The next bull market will not be constrained by scalability limitations. No one will use “high cost” and “immature protocols” as reasons not to integrate with Web3 systems anymore. Ethereum’s “rollup-centric roadmap” will have enough expressiveness and customizability to easily tailor proprietary chains to fit any curious player’s use case.
This will open the door to a long tail of crypto use cases. When Web3 is slow and expensive, the only viable use cases are currency, finance, and high-value assets. If it costs tens or hundreds of dollars, the supported rational activity will be worth thousands of dollars or more.
When the cost of participating in Web3 is low enough, it becomes reasonable for platforms to subsidize their users. Once users receive subsidies from competing platforms for their transactions, the full range of crypto use cases will be open to everyone.
What else can we do when Web3 becomes freely accessible? What new applications can we develop? What new user groups can we attract?
The answer is: everything, everyone, and every person.
3. Ethereum’s Long Arc
In 2015, Ethereum set out an ambitious roadmap for itself. Over time, the ambition of that roadmap has only grown, much faster than the rate at which its completeness has improved. It turns out that Ethereum’s expectations for itself are much more complex than originally imagined.
Around 2019, something shifted. A significant amount of research and some important engineering breakthroughs opened a new chapter for Ethereum. “Ethereum 2.0” or “Serenity” (now collectively referred to as “Ethereum”) had a clearly defined roadmap, with only testing and code writing left to complete.
From 2019 to 2023, the code was written and released. Ethereum transformed from a single PoW chain to a modular, expressive PoS chain, spawning one network after another.
Promises keep appearing and are also kept.
What is most amazing about the development curve of Ethereum is its commitment to the initial vision set in 2015. Although there have been changes in the implementation details and the path itself is unknown, the original intention of Ethereum has never wavered.

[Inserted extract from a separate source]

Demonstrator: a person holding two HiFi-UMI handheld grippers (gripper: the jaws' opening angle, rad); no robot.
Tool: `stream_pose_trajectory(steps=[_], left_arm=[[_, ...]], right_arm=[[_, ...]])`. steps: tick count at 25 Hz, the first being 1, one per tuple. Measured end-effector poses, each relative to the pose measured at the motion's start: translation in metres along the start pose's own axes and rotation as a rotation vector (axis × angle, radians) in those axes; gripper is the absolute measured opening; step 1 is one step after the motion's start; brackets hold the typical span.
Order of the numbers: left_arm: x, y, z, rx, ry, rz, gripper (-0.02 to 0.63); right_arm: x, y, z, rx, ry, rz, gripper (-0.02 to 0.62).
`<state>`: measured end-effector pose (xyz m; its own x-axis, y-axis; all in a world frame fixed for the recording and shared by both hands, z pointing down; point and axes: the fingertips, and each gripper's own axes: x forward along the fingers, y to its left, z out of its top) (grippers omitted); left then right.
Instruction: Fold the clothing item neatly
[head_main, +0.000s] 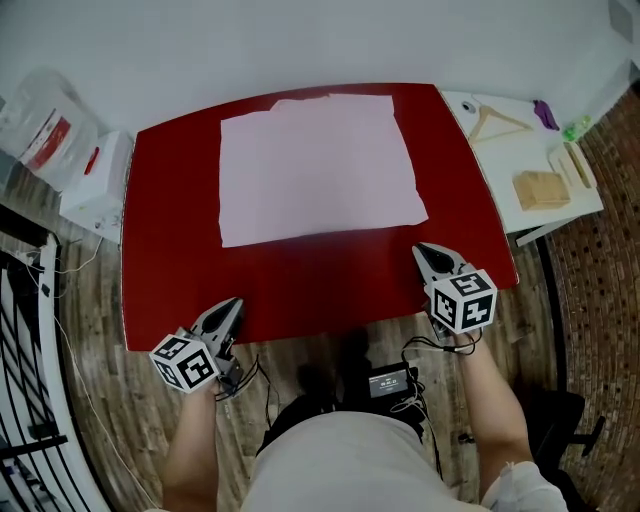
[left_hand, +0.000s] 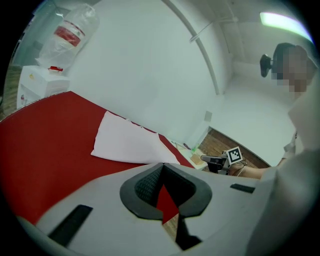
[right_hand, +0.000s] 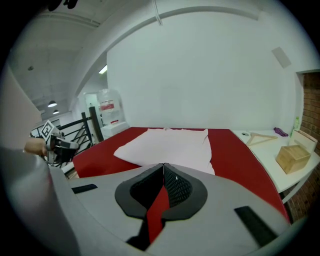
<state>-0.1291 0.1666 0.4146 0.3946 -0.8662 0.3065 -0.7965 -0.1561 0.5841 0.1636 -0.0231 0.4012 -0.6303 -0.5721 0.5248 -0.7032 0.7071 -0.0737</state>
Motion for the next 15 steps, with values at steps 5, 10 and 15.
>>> stream_pose_trajectory(steps=[5, 10, 15], left_arm=[[-0.019, -0.021, -0.005, 0.032, -0.020, -0.015, 0.006], [-0.035, -0.051, -0.012, 0.088, -0.018, -0.058, 0.006], [-0.048, -0.078, -0.022, 0.112, -0.017, -0.129, 0.006]], right_arm=[[-0.026, 0.023, 0.006, 0.008, -0.039, -0.004, 0.014], [-0.055, 0.040, 0.003, 0.029, -0.065, -0.022, 0.014], [-0.087, 0.057, -0.007, 0.079, -0.092, -0.039, 0.014]])
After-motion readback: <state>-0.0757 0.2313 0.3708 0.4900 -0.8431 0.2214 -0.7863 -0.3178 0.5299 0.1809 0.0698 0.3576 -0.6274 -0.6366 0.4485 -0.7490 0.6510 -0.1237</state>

Throughout the entire history of Ethereum, the reverse bets of the development trajectory of Ethereum and the Ethereum developers have never been surpassed. With the release of EIP4844 later this year (I estimate it might be around this time), Ethereum will lock in a perfect commitment record.
The commitment and persistence of Ethereum’s vision to the outside world indicate that the ongoing construction is driven by faith, intention, and purpose. We are not madmen – we have been striving towards the same vision for 8 years.
Prior to this, when the outside world looked at Ethereum, they might have seen a group of confused monkeys jumping around in chaos. But now, when Ethereum finally develops into what the world needs – a decentralized value computation layer Internet – people will see beauty in the chaos: a network of networks.
4. ETH
Accompanying the vibrant development of Ethereum is the narrative curve of ETH. In 2015, Ethereum was a complete garbage coin, and the protocols that ran with it made corresponding progress. From high inflation and arbitrary 5 ETH per block in 2015, ETH has now evolved into a native asset with algorithmic monetary policy. It has real returns, no human intervention, and is in stark contrast to the monetary policy of the US dollar and the drama of the Federal Reserve.
Apart from MEV burn (which further strengthens the currency strength of ETH), the monetary policy of ETH has not been further upgraded.
If there is something that big capital likes, it is the rate of return. The rate of return on ETH is much higher than other tokens. ETH investors receive returns while ETH itself is in deflation. The nominal rate of return for bondholders is positive, but the actual rate of return is negative – “actual” is more important here!
In contrast, it is widely believed globally that the real value of the US dollar and US Treasuries must decline in order to keep the global financial system stable, so the future of Ethereum will naturally unfold.
The evolution of Ethereum towards the throne of ultra-stable currency shows the outside world that the crypto industry has some unique new things. Through cryptography and networks, we can create unprecedented financial assets. No, the narrative curve of crypto assets with strong value propositions will not stop at Bitcoin… we will not be satisfied with “digital gold”. We are exploring new territories, and assets like ETH can integrate well into existing psychological models of asset value while being completely different from all previous assets.
The summary of Ethereum and ETH maturity can be summed up by the growing network effect and success in unknown areas. As society’s attention turns back to cryptocurrencies, people will see a protocol and its assets that have been making consistent progress towards a vision that has never wavered since its inception.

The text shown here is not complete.